知的資産」とは聞き慣れないと思いますが、いわゆるInvisible Asset(見えざる資産)です。
保有技術・ノウハウ・人材・顧客ネットワークなどの簿外資産を言います。知的財産権も含まれます。
北欧では、90年代から米国型プロダクト経済からナレッジ型経済へ移行する際の、イノベーション促進に向けて官民をあげて研究・推進されてきたそうです。わが国でも2000年初頭から研究段階を経て、今年から官も本格推進に向けた動きを見せています。

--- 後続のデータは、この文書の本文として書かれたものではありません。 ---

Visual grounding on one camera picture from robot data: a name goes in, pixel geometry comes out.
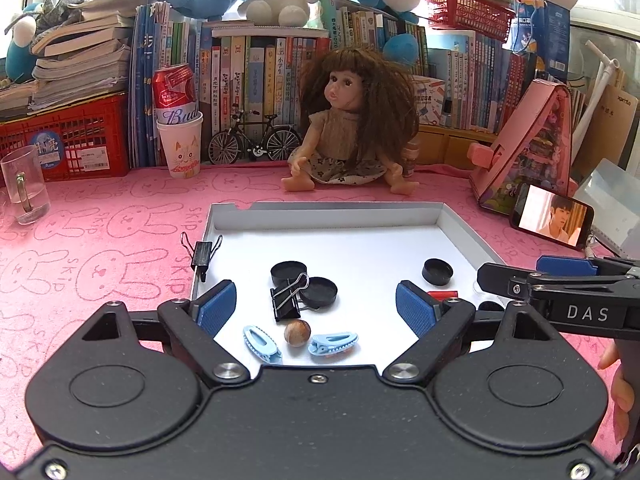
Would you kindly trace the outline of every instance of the pink tablecloth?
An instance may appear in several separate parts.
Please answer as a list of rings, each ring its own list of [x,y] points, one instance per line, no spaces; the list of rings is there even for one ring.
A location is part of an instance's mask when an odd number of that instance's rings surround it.
[[[155,308],[187,296],[190,259],[180,232],[200,239],[209,205],[256,201],[394,201],[383,183],[323,187],[287,194],[285,168],[209,168],[190,180],[166,170],[137,170],[125,178],[47,184],[51,212],[34,226],[0,227],[0,462],[17,466],[40,447],[23,407],[34,372],[108,299],[131,310]],[[481,210],[467,180],[417,173],[421,186],[406,200],[445,202],[507,264],[534,268],[541,254],[573,254],[561,246],[511,229],[508,220]],[[607,341],[568,336],[596,365]],[[601,373],[610,384],[613,370]],[[609,458],[614,443],[611,405],[594,441]]]

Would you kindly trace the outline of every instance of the black binder clip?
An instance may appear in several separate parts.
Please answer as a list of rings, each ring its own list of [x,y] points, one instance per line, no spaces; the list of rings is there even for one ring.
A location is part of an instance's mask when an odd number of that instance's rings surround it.
[[[300,307],[296,295],[308,286],[309,277],[301,273],[293,283],[287,280],[286,283],[271,289],[271,305],[276,321],[300,318]]]
[[[202,283],[206,282],[211,259],[222,245],[222,235],[218,236],[215,244],[213,242],[196,242],[196,246],[193,247],[189,241],[189,235],[183,231],[180,234],[180,244],[191,257],[191,269],[197,272]]]

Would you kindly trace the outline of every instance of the budweiser can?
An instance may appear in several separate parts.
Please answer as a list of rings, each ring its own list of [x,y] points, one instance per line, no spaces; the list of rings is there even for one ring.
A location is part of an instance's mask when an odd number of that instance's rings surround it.
[[[156,105],[156,119],[161,124],[181,124],[193,121],[196,92],[193,70],[187,64],[156,70],[151,80]]]

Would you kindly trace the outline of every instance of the doll dress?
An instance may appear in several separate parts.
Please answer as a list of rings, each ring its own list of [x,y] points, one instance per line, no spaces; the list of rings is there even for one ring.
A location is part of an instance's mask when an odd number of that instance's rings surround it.
[[[358,115],[337,108],[309,115],[309,121],[321,128],[316,150],[300,168],[316,182],[357,186],[380,178],[386,167],[372,151],[365,153],[355,167],[347,168],[347,161],[356,145]],[[296,148],[289,163],[296,156]]]

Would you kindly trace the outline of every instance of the white tray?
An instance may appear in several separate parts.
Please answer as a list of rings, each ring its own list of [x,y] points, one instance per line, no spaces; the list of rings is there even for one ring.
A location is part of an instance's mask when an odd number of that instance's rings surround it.
[[[485,262],[503,264],[500,257],[462,218],[443,203],[257,202],[240,210],[233,204],[213,204],[204,241],[223,235],[207,280],[195,276],[192,299],[221,280],[238,290],[236,311],[215,340],[239,359],[255,377],[258,360],[245,346],[242,328],[256,325],[282,351],[286,365],[375,364],[379,372],[417,337],[396,312],[396,286],[410,280],[423,290],[456,290],[477,307],[496,296],[476,283]],[[449,262],[449,285],[436,287],[422,277],[428,258]],[[309,276],[322,276],[338,287],[333,306],[317,312],[303,310],[312,333],[357,332],[358,344],[331,358],[315,358],[284,341],[286,322],[276,323],[271,308],[270,269],[286,260],[306,264]],[[478,349],[487,344],[475,345]]]

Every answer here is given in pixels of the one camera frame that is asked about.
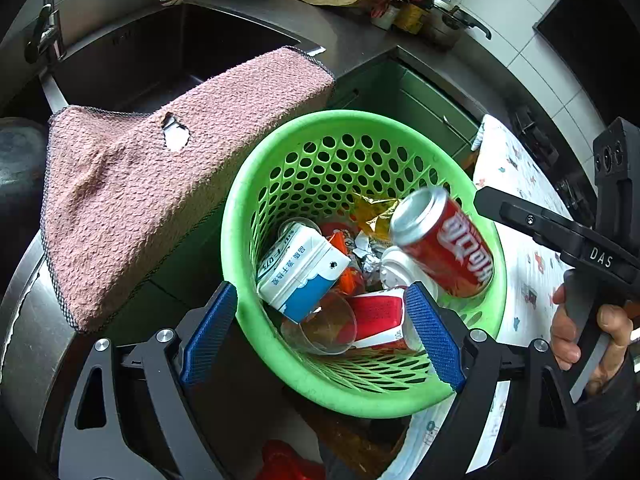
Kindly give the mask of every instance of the blue gripper pad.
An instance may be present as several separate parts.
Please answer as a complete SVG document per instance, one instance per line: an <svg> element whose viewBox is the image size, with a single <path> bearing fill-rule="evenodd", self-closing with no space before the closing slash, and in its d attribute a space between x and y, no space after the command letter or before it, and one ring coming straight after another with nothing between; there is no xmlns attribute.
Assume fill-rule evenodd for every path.
<svg viewBox="0 0 640 480"><path fill-rule="evenodd" d="M238 293L227 283L184 348L180 382L184 386L201 383L209 377L209 370L229 326L236 315Z"/></svg>
<svg viewBox="0 0 640 480"><path fill-rule="evenodd" d="M414 283L406 290L406 311L438 377L460 392L466 381L460 366L460 348L433 309L432 304L437 306L437 303L421 285Z"/></svg>

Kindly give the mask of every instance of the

中でも京都府が先進的な取り組みを行っており、「知的資産経営報告書」の作成企業の具体的支援実績が多いようですが、それによる税制や融資等の官の支援はまだ見られないようです。
一方、金融機関は融資の際に、財務:非財務情報の比重を7:3程度に高める努力をしており、いわゆる企業成長の目利き能力向上のツールとして、「知的資産経営報告書」を活用しはじめているとの報告もありました。
余談ですが、本セミナーの事務局を帝国データバンクが実施しており、さすがに感度が高いなと感心しました。
結論として、知的資産ファイナンスの確立ができれば、企業の新たな評価指標として根付く可能性を秘めていると感じたセミナーでした。

実際の報告書事例等は、下記URLで参照ください。作成ガイドラインの説明を聞いて、SWOTやBSCのフレームワークと酷似しているなという印象を受けました。